Task instructions » Extract all lines that hold "yellow" from the records below.

****************

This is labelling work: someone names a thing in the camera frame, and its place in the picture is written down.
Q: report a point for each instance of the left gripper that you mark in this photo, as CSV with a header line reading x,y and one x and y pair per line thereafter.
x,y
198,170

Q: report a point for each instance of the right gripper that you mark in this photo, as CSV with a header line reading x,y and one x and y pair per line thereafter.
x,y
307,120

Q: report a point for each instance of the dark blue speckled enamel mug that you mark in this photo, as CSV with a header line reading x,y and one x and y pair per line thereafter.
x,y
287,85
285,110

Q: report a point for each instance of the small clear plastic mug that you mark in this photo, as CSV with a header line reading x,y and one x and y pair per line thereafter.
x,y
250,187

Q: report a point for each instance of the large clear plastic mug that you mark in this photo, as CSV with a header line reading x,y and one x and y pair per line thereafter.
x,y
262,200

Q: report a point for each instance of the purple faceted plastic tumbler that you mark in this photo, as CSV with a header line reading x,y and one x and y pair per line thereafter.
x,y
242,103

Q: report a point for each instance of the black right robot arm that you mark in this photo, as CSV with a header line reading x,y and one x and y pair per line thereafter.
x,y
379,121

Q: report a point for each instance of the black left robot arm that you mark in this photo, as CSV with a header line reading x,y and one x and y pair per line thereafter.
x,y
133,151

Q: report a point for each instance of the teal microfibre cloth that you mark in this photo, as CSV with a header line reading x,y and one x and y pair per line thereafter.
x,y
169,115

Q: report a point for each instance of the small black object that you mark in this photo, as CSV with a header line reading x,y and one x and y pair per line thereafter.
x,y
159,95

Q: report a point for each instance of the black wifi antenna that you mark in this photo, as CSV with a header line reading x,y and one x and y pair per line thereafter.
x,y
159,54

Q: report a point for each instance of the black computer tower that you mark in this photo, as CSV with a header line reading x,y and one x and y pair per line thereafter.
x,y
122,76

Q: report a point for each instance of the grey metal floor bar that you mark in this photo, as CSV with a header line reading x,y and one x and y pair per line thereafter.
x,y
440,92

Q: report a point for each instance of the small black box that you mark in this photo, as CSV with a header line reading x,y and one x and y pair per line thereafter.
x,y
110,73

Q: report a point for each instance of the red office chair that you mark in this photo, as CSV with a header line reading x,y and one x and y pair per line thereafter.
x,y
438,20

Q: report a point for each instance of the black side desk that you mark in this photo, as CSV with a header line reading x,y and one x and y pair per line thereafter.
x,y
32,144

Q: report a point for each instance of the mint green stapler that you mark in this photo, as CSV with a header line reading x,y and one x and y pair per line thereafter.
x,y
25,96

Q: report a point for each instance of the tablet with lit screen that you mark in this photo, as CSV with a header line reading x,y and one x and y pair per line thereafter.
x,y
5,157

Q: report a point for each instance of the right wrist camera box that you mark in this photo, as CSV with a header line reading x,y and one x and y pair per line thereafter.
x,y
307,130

****************

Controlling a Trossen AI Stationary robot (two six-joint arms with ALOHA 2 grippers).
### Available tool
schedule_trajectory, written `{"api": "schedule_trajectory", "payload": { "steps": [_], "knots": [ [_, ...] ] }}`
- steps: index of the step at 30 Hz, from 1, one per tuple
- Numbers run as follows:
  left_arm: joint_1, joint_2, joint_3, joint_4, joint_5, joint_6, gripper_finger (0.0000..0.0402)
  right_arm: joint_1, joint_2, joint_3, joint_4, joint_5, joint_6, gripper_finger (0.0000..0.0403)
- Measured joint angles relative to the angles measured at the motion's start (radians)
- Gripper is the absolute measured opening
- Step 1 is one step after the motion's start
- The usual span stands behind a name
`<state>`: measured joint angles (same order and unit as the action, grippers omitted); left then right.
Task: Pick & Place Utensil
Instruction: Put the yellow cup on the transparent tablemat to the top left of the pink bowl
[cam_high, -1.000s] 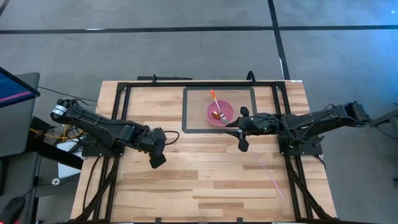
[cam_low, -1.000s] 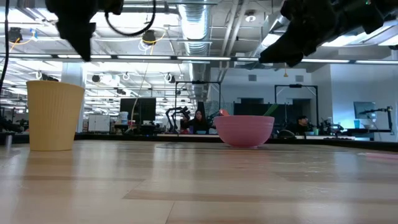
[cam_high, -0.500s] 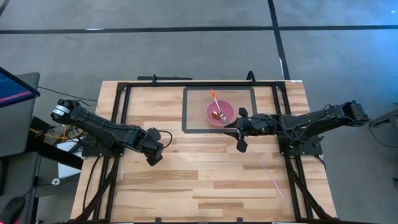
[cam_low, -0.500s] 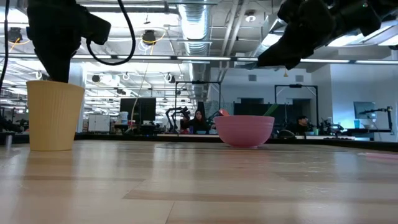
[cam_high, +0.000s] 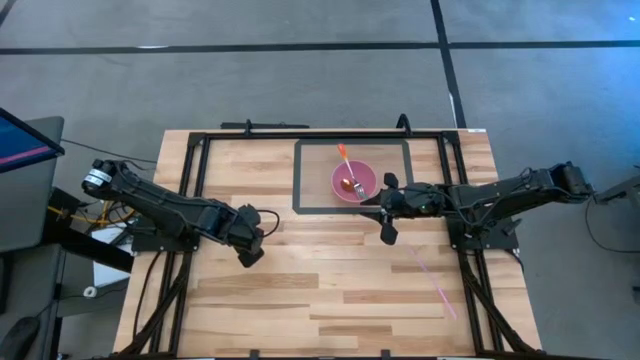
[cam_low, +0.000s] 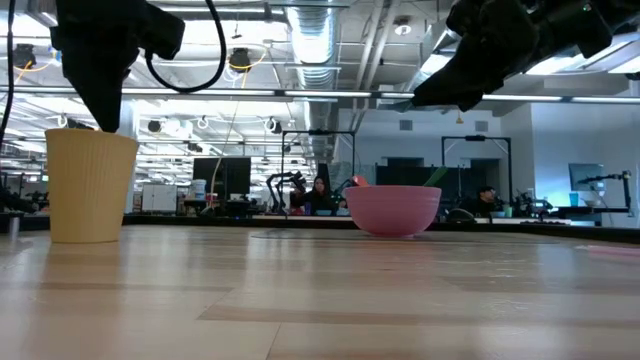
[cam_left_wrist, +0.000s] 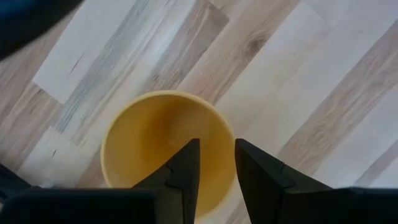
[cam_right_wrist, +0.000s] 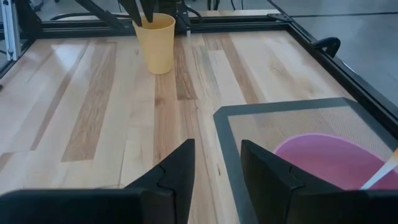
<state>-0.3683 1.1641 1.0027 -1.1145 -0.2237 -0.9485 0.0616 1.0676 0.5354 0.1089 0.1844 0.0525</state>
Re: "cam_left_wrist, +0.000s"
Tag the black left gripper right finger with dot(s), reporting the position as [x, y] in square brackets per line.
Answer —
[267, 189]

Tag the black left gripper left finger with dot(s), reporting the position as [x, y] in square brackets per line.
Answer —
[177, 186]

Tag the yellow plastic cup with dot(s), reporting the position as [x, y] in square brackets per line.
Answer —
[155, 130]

****************

Final answer »
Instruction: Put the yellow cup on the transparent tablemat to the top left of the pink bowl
Tag the yellow plastic cup with dot(s), reporting the position as [x, y] in square brackets per line.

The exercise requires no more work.